> **What the task asks**: In the listing below, locate the lines that hold "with" and copy them.

> **Stored data**:
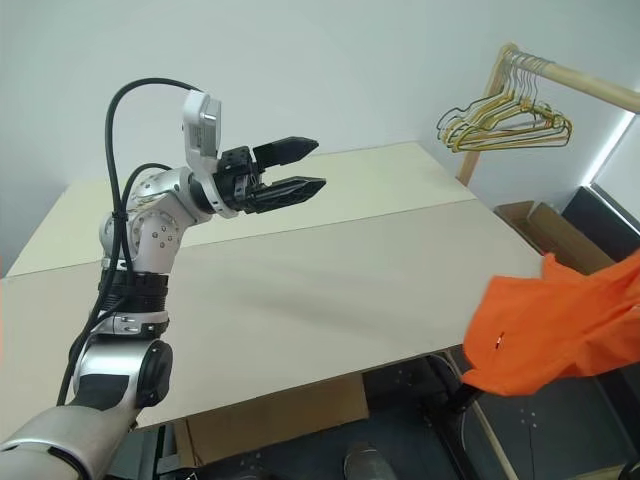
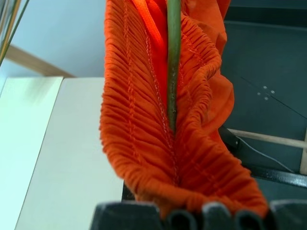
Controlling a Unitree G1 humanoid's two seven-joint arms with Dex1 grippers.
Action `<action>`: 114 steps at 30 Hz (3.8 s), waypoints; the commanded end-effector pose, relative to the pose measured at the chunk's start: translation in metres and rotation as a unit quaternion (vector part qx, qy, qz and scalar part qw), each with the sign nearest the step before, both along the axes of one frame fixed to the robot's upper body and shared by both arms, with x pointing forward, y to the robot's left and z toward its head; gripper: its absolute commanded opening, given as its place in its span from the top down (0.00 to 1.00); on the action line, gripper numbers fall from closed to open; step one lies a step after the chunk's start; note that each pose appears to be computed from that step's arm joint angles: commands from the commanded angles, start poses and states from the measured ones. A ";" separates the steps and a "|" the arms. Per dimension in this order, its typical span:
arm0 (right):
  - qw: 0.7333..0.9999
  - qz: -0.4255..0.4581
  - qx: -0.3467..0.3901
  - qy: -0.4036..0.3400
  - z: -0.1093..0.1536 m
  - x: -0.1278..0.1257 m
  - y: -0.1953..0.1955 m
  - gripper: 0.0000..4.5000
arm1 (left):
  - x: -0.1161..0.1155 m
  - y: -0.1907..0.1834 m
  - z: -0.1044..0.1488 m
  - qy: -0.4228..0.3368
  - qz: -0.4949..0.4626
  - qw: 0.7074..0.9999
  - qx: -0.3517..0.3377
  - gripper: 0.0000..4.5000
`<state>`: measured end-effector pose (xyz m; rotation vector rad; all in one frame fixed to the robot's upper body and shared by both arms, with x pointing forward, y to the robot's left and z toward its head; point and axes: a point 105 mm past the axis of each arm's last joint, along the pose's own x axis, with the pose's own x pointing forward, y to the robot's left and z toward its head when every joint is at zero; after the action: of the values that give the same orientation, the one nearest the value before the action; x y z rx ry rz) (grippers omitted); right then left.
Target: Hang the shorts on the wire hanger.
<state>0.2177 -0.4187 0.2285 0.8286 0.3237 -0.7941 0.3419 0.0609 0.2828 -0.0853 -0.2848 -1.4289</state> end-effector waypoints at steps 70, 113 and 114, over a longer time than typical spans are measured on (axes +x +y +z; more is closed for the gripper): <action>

> **Answer**:
Controlling a Unitree G1 humanoid's two seven-joint arms with Dex1 grippers.
Action `<action>`: 114 steps at 30 Hz (3.8 s), waypoints; the commanded end-effector pose, relative to the pose measured at the chunk's start: translation in metres and rotation as a unit quaternion (vector part qx, qy, qz and scalar part qw), each with the sign nearest the step before, both along the axes of one frame fixed to the robot's upper body and shared by both arms, with x pointing forward, y to the robot's left and z toward its head; gripper: its absolute commanded opening, given as its place in its span from the top down (0.00 to 1.00); on the action line, gripper numbers fall from closed to open; step one lies a step after the chunk's start; note that each pose appears to be computed from that step's arm joint angles: commands from the commanded angles, start poses and states from the measured ones. A ";" separates the steps and a "|" the arms. Per dimension in this order, its typical span:
`<state>`: measured end-effector pose (xyz m; rotation vector rad; all in one frame fixed to the robot's upper body and shared by both arms, with x pointing forward, y to the robot's left and z toward its head; point and axes: a point 105 mm past the axis of each arm's last joint, along the pose's own x axis, with the pose's own x pointing forward, y to the robot's left and z toward its head when every joint is at zero; after the action: of the values that give the same orientation, the one nearest the value before the action; x y z rx ry rz) (grippers omitted); right then left.

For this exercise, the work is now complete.